» **Instructions for the task**: Print out the full listing below, word for word.
--- --- ---
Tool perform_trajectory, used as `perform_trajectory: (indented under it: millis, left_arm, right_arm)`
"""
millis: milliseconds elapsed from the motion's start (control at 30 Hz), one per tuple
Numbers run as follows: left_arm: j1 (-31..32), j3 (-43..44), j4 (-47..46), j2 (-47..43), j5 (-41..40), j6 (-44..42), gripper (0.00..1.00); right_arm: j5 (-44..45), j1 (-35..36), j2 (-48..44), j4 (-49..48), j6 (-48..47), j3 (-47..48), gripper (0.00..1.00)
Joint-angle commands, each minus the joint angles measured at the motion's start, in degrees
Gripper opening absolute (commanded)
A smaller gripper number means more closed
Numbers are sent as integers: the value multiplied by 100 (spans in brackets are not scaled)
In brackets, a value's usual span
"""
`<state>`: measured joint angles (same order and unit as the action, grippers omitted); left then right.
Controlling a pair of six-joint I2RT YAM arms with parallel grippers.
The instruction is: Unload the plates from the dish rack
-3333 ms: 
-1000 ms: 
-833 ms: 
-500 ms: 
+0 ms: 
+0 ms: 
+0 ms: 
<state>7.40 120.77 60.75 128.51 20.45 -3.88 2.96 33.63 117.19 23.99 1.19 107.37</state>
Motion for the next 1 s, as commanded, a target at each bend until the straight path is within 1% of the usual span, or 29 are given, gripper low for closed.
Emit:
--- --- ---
» **Solved problem**:
Tool perform_trajectory, used as `perform_trajectory: (indented under it: millis, left_arm, right_arm)`
"""
millis: milliseconds elapsed from the motion's start (control at 30 Hz), one per tuple
Numbers run as follows: left_arm: j1 (-31..32), j3 (-43..44), j4 (-47..46), j2 (-47..43), j5 (-41..40), j6 (-44..42), gripper (0.00..1.00); right_arm: j5 (-44..45), j1 (-35..36), j2 (-48..44), j4 (-49..48), j6 (-48..47), j3 (-47..48), gripper (0.00..1.00)
Joint-angle commands, each minus the joint angles measured at the motion's start, in degrees
Gripper opening absolute (commanded)
A smaller gripper number means more closed
Numbers are sent as integers: the value multiplied by 100 (spans in brackets are not scaled)
In brackets, a value's usual span
"""
`<state>`: measured joint angles (same order and unit as the action, grippers omitted); left then right.
Controlling a pair of six-joint I2RT YAM arms with parallel grippers.
The instruction is: Unload the plates from the dish rack
-3333 ms: 
-1000 ms: 
-833 ms: 
-500 ms: 
+0 ms: 
+0 ms: 
+0 ms: 
<state>7.40 120.77 60.75 128.51 20.45 -3.88 2.96 33.63 117.19 23.99 1.19 107.37</state>
Motion for the next 1 s, as commanded, a target at each bend until the straight path is within 1% of the usual span, or 29 are given, gripper low for closed.
Emit:

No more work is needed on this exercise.